なお、特定商取引に関する法律によるクーリングオフが可能な場合、そちらのほうが優先的に適用されることとなりますので注意が必要です。

支払停止の抗弁(=抗弁の接続)

  1. 割賦販売法では、販売業者等との間に生じた事由を信販会社(クレジット会社)にも対抗できるとの規定が置かれています。つまり、販売業者等との間の対抗事由は、信販会社(クレジット会社)の支払請求に対して拒絶できるだけの理由になるということです。
    以下に列挙したものが、対抗事由の典型例です。
    • クーリングオフ等、契約の解除を行う場合
    • 特定継続的サービス等の中途解約を行う場合
    • 契約の取り消しを行う場合(消費者契約法によるもの、詐欺・強迫あるいは未成年者等を理由とする取消)
    • 契約がそもそも無効である場合(心裡留保、錯誤、公序良俗に反する内容である等)
    • 販売業者等が契約内容通りの行動をしてくれない(債務不履行:商品未納、商品に欠陥のある場合)

  2. 支払停止の抗弁の手続
    通常、支払停止の抗弁は「支払停止抗弁書」というものをクレジット会社に提出することによって主張します。この書面には、問題となっているトラブルの内容(=対抗事由)、商品・権利あるいはサービスの名目、販売業者等の名称、等を記載することになりますが、既定の用紙は信販会社(クレジット会社)等に備え付けてありますし、ごくごく簡単な作りとなっていますので、ご本人様お一人でも記入されることはさほど難しくないと思われます。

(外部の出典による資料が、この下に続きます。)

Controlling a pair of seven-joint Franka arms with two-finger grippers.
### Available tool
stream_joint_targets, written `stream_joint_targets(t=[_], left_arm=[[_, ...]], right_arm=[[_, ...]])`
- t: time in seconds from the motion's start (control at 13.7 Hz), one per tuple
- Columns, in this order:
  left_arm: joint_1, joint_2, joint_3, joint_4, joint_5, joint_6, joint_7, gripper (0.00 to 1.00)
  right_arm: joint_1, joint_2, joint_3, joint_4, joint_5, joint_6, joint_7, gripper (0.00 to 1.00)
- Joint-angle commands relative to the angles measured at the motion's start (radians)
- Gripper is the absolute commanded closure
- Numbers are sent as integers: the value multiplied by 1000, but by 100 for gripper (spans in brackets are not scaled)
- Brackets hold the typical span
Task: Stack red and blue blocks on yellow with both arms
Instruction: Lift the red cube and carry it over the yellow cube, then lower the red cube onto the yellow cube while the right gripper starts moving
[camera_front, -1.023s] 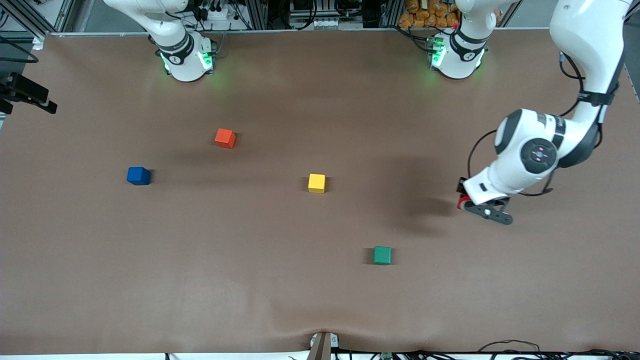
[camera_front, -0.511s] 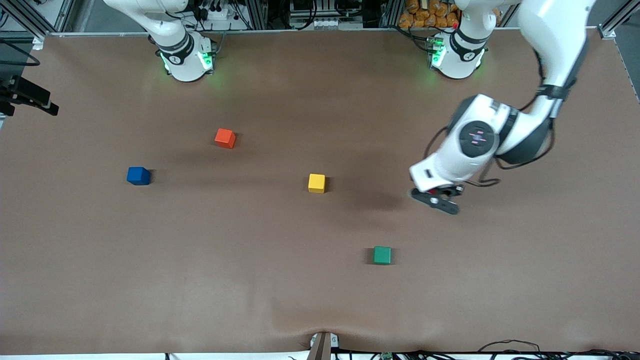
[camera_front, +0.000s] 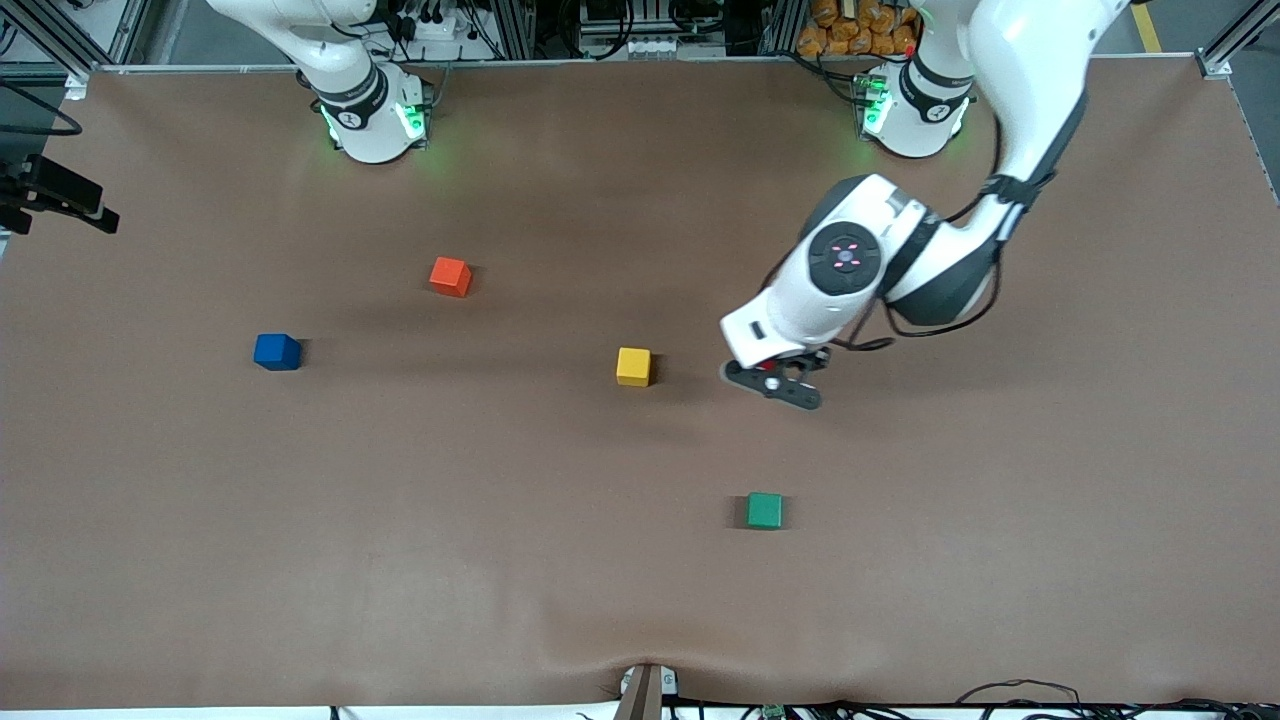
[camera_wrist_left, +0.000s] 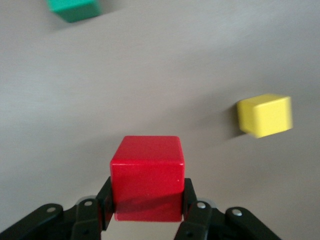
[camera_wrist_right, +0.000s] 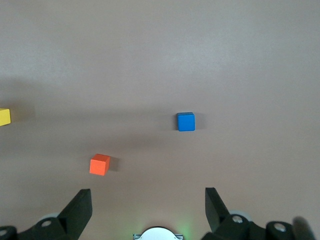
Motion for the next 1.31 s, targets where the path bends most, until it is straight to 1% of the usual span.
stream_joint_targets(t=[0.0, 0.22, 0.29, 0.44, 0.66, 0.8, 0.95, 1.02, 1.17, 1.24], left_arm=[[-103, 101, 7, 142, -9, -60, -114, 100], [-170, 156, 18, 228, -7, -71, -187, 100], [-198, 158, 39, 232, -10, -71, -197, 100], [-273, 165, 105, 242, -15, -71, -250, 100], [-385, 216, 192, 323, -20, -71, -330, 100], [-419, 231, 220, 348, -26, -71, -348, 100], [-436, 251, 222, 362, -26, -67, -353, 100], [-451, 262, 234, 377, -26, -67, -367, 100], [-496, 268, 278, 377, -26, -67, -384, 100], [-506, 271, 289, 377, -26, -67, -385, 100]], right_arm=[[-16, 10, 8, 9, 14, -1, -7, 0], [-16, 39, 8, 9, 13, -1, -6, 0], [-16, 45, 8, 9, 13, -1, -6, 0], [-16, 60, 8, 9, 13, -1, -6, 0], [-16, 88, 8, 9, 14, -1, -6, 0], [-16, 109, 8, 9, 16, -3, -7, 0], [-16, 112, 8, 9, 16, -3, -6, 0], [-18, 126, 8, 9, 16, -3, -6, 0], [-19, 143, 8, 9, 16, -3, -6, 0], [-21, 154, 8, 9, 13, -3, -7, 0]])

    また、実際は解除の申し入れを販売業者等に対して行った場合、信販会社(クレジット会社)が直接利用者に電話等で詳細を尋ねてくることもございますので、そのときはしっかりと事情の説明をなさることが必要です。このとき、信販会社(クレジット会社)の人との話し合い次第では、販売業者等が誠実な対応をしない場合、信販会社(クレジット会社)の方からちゃんと交渉に応じるようにと話をしてもらえることもありえます。

  3. 注意点
    支払停止抗弁書を提出したからといって、これにより完全に支払の義務が消滅するものではありません。あくまでも、暫定的に対抗事由の存在をもって支払を拒むということであり、その猶予期間はせいぜいもって2か月ほどしかありません。

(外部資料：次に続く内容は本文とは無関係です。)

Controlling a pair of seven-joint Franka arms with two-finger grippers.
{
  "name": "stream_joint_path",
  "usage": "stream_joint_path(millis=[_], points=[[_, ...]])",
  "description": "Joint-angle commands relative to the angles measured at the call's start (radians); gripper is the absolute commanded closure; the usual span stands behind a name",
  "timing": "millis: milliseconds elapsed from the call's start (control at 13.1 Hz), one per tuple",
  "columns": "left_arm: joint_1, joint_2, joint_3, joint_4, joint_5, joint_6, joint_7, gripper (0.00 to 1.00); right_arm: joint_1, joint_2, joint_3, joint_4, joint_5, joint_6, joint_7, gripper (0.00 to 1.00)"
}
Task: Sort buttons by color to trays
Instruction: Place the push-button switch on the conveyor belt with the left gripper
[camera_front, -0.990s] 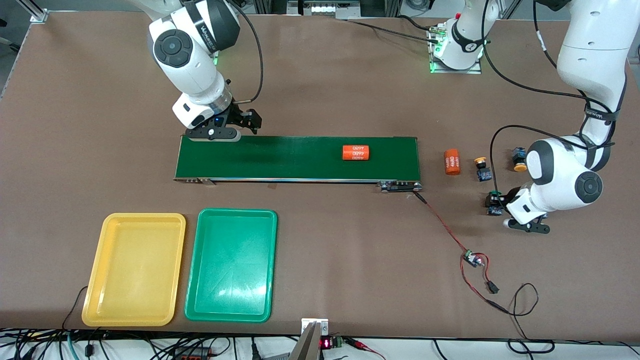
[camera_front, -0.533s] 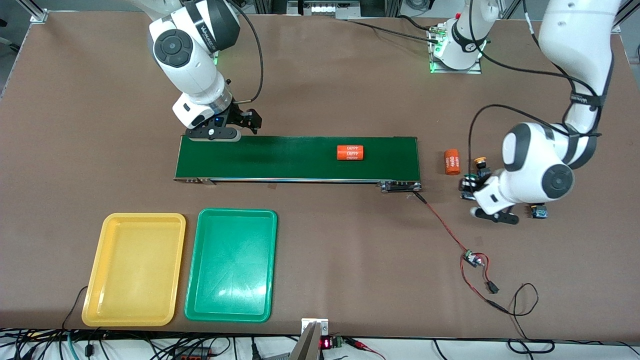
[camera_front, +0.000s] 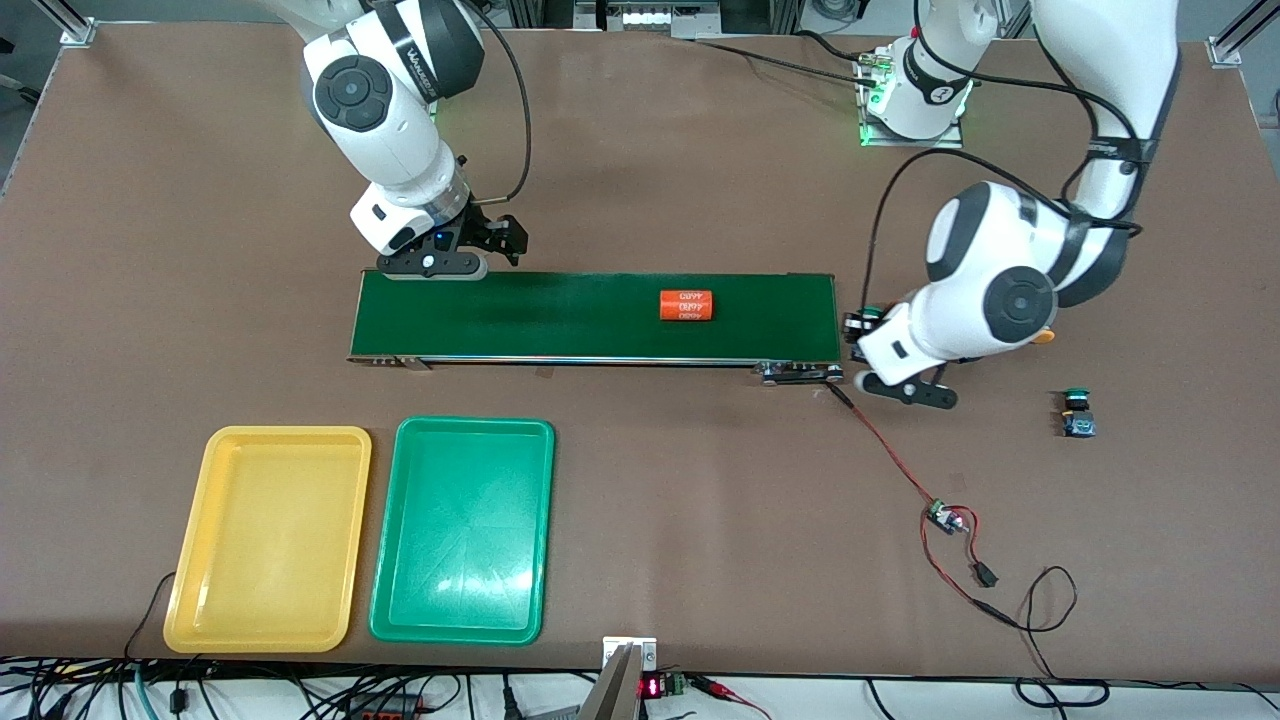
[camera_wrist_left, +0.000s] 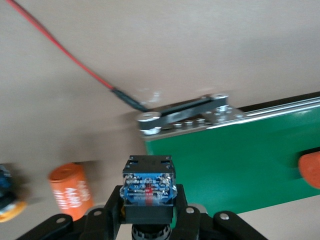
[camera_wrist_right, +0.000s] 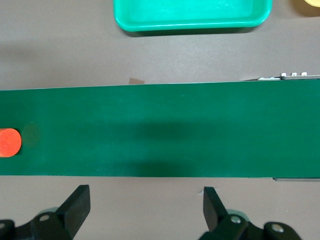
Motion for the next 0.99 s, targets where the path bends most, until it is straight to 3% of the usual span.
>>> stream_joint_path(millis=[0,228,609,685,761,837,913], points=[[-0.003,-0.002,-0.038,-0.095,-0.027,0.137,-0.038,1.00,0.015,0.007,-0.007,0.015,-0.010,-0.004,0.037,0.00],[-0.005,-0.001,-0.092,-0.203,-0.025,0.289,-0.107,1.00,0.018,0.009,-0.007,0.013,-0.024,0.000,0.040,0.00],[-0.040,0.002,-0.103,-0.214,-0.025,0.300,-0.190,0.99,0.020,0.018,-0.007,0.015,-0.030,0.023,0.040,0.00],[-0.042,0.004,-0.103,-0.214,-0.019,0.300,-0.188,0.94,0.027,0.018,-0.007,0.013,-0.030,0.029,0.041,0.00],[-0.042,0.013,-0.103,-0.203,-0.012,0.302,-0.185,0.62,0.029,0.023,-0.007,0.013,-0.030,0.040,0.040,0.00],[-0.042,0.022,-0.101,-0.197,-0.012,0.303,-0.185,0.03,0.031,0.026,-0.007,0.013,-0.030,0.045,0.041,0.00],[-0.038,0.018,-0.101,-0.196,-0.012,0.300,-0.179,0.00,0.032,0.029,-0.007,0.013,-0.030,0.048,0.046,0.00]])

    たとえば、合意による解除等の話し合いをしているような場合、その支払請求を停止できている間に販売業者等との間で解除等の結論に至ることができなければ、再び支払を開始することになってしまうわけです。

    したがって、支払停止抗弁書を提出されても安心されずに、なるべく速やかに本体である販売業者等との契約の支払義務を消滅させる何らかの決着をつけられることが肝心であるといえます。